From the architect. This vacation beach house located near Cape Town, South Africa, is carefully crafted to respond directly to the brief from the client, a maverick businessman from Johannesburg. Primary requirements were to create an extraordinary living experience, conceptually capture the client’s brief to create a single space vacation house and fully embrace the remarkable seaside location.
Capitalizing on its unique context with panoramic views across the Atlantic Ocean, the house is thus conceived as a minimal steel framed glass box with a hull shaped hardwood clad roof to facilitate distant views to the surrounding mountains. All the external walls are frameless sliding folding glass doors and are filtered by slatted hardwood shutters which open hydraulically to become verandas when open and a continuous secure screen when closed. To ensure minimum environmental intrusion to the sensitive fynbos vegetation and dunes that form the site, the house is elevated to allow the fynbos to be extended under its footprint. All interior walls dividing living and sleeping spaces are sliding ash clad doors which slide away during daytime hours to create a single large living space which flows out on all four edges on to broad cantilevered decks made of Garapa hardwood.

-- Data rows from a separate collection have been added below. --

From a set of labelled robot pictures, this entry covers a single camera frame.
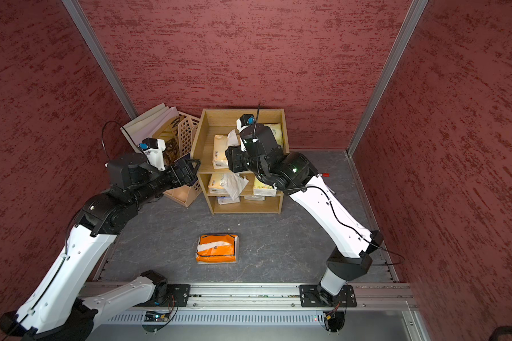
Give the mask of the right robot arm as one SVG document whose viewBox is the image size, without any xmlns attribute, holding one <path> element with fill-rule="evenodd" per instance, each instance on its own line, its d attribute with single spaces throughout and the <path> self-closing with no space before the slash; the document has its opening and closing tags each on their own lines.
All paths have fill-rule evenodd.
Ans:
<svg viewBox="0 0 512 341">
<path fill-rule="evenodd" d="M 319 300 L 331 305 L 342 288 L 368 273 L 371 254 L 382 249 L 383 236 L 360 224 L 335 198 L 322 173 L 298 152 L 285 154 L 270 127 L 244 115 L 237 121 L 240 145 L 226 149 L 234 173 L 251 171 L 257 180 L 283 192 L 302 206 L 335 244 L 317 285 Z"/>
</svg>

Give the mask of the cream tissue pack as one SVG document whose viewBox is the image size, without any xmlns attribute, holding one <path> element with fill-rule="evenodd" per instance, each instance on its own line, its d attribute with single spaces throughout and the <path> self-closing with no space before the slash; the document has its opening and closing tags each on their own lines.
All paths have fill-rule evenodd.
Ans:
<svg viewBox="0 0 512 341">
<path fill-rule="evenodd" d="M 240 146 L 238 132 L 231 130 L 227 135 L 217 134 L 213 139 L 213 168 L 228 169 L 226 151 L 230 146 Z"/>
</svg>

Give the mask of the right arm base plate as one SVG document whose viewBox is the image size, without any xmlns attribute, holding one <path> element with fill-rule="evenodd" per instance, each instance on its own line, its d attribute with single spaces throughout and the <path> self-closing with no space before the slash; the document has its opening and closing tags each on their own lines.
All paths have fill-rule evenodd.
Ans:
<svg viewBox="0 0 512 341">
<path fill-rule="evenodd" d="M 331 295 L 320 285 L 302 284 L 299 287 L 301 306 L 304 308 L 355 308 L 354 288 L 344 285 L 337 295 Z"/>
</svg>

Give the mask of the orange tissue pack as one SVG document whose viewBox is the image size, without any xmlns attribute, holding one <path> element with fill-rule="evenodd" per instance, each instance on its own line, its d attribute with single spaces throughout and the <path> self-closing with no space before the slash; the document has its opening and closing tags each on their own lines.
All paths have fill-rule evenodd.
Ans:
<svg viewBox="0 0 512 341">
<path fill-rule="evenodd" d="M 196 247 L 199 264 L 230 264 L 238 260 L 237 234 L 203 234 Z"/>
</svg>

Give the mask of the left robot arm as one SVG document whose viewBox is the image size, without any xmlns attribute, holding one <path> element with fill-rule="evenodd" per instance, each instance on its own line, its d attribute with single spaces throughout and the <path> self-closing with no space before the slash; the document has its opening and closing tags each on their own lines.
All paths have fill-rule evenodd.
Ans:
<svg viewBox="0 0 512 341">
<path fill-rule="evenodd" d="M 141 303 L 175 305 L 166 278 L 156 271 L 145 271 L 101 296 L 80 298 L 79 292 L 142 206 L 167 190 L 192 186 L 200 165 L 183 158 L 158 169 L 142 153 L 111 160 L 110 188 L 78 211 L 61 253 L 27 301 L 1 316 L 0 331 L 22 340 L 86 340 L 103 322 Z"/>
</svg>

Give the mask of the green yellow tissue pack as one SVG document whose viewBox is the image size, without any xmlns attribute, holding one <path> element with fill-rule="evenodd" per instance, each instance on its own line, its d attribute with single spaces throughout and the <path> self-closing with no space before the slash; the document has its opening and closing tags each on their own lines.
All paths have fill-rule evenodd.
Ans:
<svg viewBox="0 0 512 341">
<path fill-rule="evenodd" d="M 282 125 L 281 124 L 266 124 L 272 131 L 272 134 L 276 140 L 276 142 L 283 148 L 284 147 L 284 138 L 282 133 Z"/>
</svg>

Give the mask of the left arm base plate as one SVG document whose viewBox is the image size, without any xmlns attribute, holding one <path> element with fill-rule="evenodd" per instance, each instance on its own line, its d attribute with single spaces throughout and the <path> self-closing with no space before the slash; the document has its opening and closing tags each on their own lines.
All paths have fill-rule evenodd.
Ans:
<svg viewBox="0 0 512 341">
<path fill-rule="evenodd" d="M 187 306 L 190 289 L 189 284 L 158 284 L 149 301 L 153 306 L 183 308 Z"/>
</svg>

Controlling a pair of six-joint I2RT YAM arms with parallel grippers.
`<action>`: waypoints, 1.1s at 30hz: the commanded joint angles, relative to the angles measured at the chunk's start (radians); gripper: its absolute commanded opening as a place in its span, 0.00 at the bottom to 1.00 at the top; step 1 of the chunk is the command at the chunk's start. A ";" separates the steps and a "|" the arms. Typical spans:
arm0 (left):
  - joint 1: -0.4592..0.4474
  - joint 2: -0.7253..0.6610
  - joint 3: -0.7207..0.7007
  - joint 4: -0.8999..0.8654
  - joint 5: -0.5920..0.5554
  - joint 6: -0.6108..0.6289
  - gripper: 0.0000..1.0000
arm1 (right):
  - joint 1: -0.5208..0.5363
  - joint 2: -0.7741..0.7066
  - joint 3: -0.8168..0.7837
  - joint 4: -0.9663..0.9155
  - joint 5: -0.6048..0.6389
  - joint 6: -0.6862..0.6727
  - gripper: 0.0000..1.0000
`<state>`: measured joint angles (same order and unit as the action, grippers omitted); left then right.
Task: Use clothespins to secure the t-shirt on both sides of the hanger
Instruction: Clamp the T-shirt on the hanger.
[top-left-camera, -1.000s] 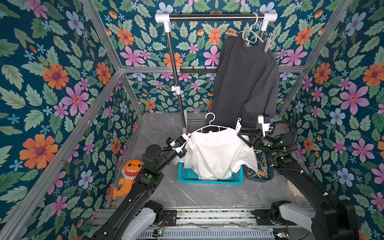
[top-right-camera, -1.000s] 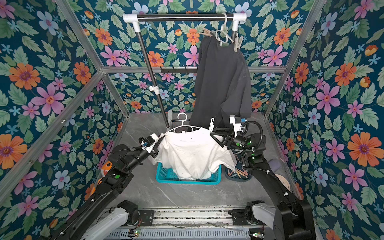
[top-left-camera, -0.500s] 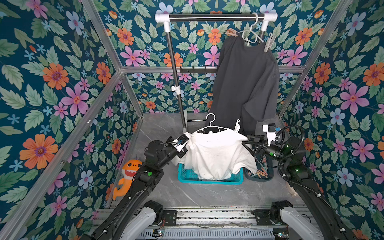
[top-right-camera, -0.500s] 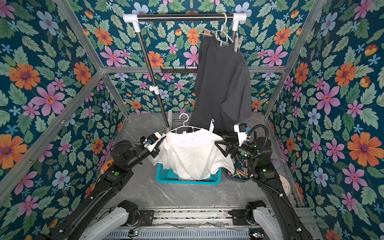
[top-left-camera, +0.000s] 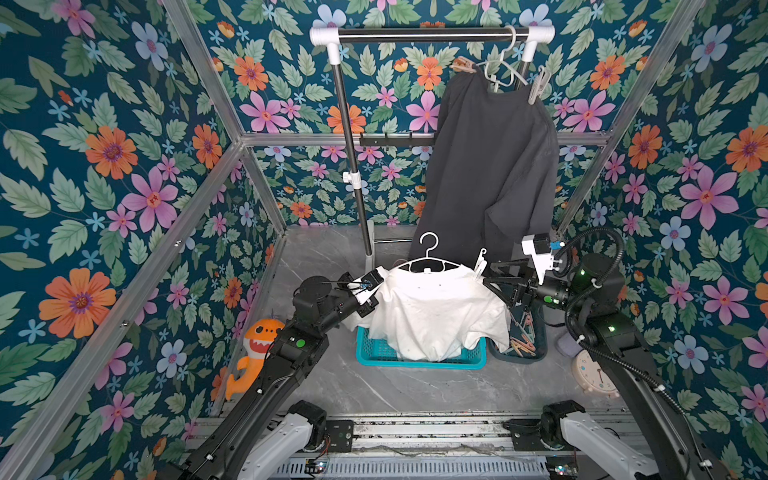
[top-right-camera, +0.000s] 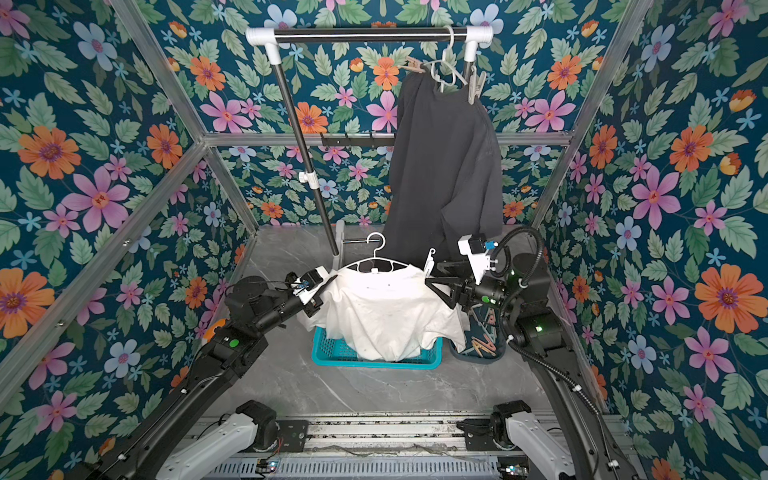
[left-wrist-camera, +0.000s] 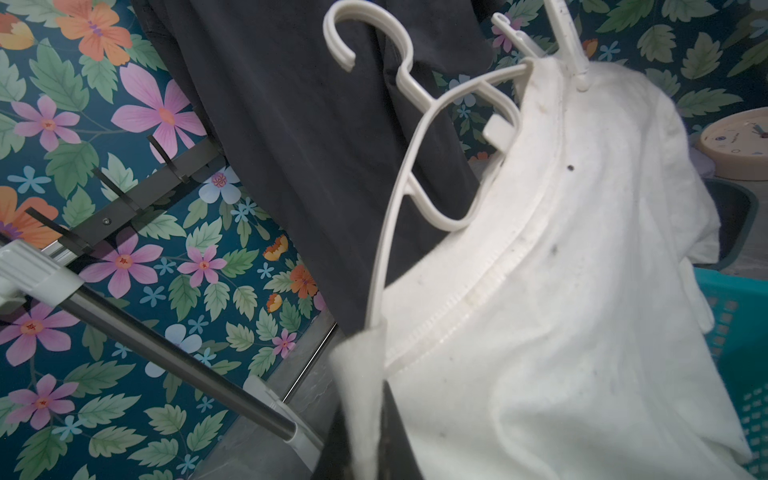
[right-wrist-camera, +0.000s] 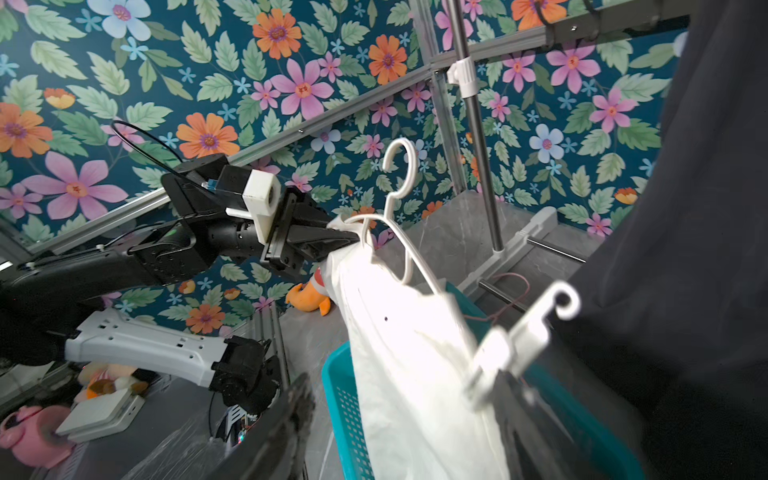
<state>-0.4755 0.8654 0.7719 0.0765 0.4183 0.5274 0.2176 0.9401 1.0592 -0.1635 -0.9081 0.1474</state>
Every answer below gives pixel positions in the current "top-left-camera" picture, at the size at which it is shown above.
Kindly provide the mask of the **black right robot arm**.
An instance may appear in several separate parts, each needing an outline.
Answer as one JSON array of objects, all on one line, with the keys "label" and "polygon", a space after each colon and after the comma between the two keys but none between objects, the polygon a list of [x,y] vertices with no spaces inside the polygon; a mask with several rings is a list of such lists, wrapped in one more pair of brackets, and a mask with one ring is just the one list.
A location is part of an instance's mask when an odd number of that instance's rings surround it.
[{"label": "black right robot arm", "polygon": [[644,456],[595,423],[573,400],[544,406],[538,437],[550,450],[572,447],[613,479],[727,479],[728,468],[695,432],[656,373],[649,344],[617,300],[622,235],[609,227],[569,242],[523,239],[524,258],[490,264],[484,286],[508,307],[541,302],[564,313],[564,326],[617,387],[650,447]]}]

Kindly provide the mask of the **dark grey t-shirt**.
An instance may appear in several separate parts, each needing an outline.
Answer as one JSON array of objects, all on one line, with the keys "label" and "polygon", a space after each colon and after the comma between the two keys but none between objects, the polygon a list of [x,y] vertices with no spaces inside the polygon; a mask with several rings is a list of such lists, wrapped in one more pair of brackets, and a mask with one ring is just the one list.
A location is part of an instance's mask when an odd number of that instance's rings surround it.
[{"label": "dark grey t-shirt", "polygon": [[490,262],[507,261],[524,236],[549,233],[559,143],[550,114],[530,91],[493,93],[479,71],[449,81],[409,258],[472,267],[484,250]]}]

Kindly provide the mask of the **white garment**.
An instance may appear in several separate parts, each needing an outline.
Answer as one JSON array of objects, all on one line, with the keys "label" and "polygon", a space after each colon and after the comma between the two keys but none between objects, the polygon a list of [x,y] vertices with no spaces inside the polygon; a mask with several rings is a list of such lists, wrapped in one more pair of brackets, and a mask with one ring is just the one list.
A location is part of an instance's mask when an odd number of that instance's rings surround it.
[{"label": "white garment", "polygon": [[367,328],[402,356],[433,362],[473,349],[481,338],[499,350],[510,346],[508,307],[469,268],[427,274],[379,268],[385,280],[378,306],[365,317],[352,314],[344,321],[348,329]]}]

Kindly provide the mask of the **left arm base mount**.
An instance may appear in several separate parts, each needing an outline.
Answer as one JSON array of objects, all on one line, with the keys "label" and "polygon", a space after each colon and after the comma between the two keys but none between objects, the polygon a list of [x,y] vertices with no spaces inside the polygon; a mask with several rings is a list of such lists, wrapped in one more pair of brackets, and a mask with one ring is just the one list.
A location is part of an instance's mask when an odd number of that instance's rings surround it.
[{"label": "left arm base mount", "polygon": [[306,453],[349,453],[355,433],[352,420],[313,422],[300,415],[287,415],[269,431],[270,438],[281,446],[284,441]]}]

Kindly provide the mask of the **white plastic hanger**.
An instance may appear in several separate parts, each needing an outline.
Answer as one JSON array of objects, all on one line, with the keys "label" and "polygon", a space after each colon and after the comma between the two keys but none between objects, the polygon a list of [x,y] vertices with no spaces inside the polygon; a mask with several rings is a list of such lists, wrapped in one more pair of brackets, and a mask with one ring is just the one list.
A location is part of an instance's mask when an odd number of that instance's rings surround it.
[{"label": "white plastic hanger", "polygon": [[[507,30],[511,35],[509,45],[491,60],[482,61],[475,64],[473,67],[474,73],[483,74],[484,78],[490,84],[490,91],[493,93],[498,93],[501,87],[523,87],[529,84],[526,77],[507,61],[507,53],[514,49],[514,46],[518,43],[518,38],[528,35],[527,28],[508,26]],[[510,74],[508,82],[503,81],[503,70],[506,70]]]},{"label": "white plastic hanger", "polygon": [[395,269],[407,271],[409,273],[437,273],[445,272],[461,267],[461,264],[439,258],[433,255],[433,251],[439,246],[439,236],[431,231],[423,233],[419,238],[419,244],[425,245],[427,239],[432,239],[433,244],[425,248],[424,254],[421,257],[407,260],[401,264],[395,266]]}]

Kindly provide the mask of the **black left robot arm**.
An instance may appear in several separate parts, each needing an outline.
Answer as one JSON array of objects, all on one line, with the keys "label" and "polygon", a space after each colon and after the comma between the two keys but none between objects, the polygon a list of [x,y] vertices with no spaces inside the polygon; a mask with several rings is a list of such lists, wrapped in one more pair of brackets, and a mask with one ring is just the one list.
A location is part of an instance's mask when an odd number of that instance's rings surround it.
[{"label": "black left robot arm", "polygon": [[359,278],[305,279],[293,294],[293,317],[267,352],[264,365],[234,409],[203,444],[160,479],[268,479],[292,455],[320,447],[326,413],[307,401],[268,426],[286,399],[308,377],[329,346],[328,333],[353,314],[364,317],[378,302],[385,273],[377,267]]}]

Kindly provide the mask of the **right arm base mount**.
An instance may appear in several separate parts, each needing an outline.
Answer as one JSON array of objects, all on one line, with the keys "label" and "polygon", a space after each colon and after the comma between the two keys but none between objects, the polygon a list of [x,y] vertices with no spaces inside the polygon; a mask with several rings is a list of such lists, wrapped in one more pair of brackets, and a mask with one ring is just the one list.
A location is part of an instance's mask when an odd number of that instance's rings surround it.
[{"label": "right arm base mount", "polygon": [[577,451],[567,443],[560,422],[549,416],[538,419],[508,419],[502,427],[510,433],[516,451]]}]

The effect created is thus an umbrella, connecting isotropically to the amazing environment that cradles the house. This building significantly evolves the seaside vacation house typology by dematerializing the notion of cellular space, burring the traditional regime of private and semi-private space and offering variant connection and refuge. The house is counterpointed by a freestanding elevated pool and subterranean entry court and garage clad in unhewn beach stone and Garapa. The elongated pavilion with a floating curvilinear roof displays a minimal architectural language rendered in steel, glass, raw concrete and all powerfully juxtaposed with warm hardwoods deployed in the ceilings, furniture and all joinery to deliver an extraordinary outcome.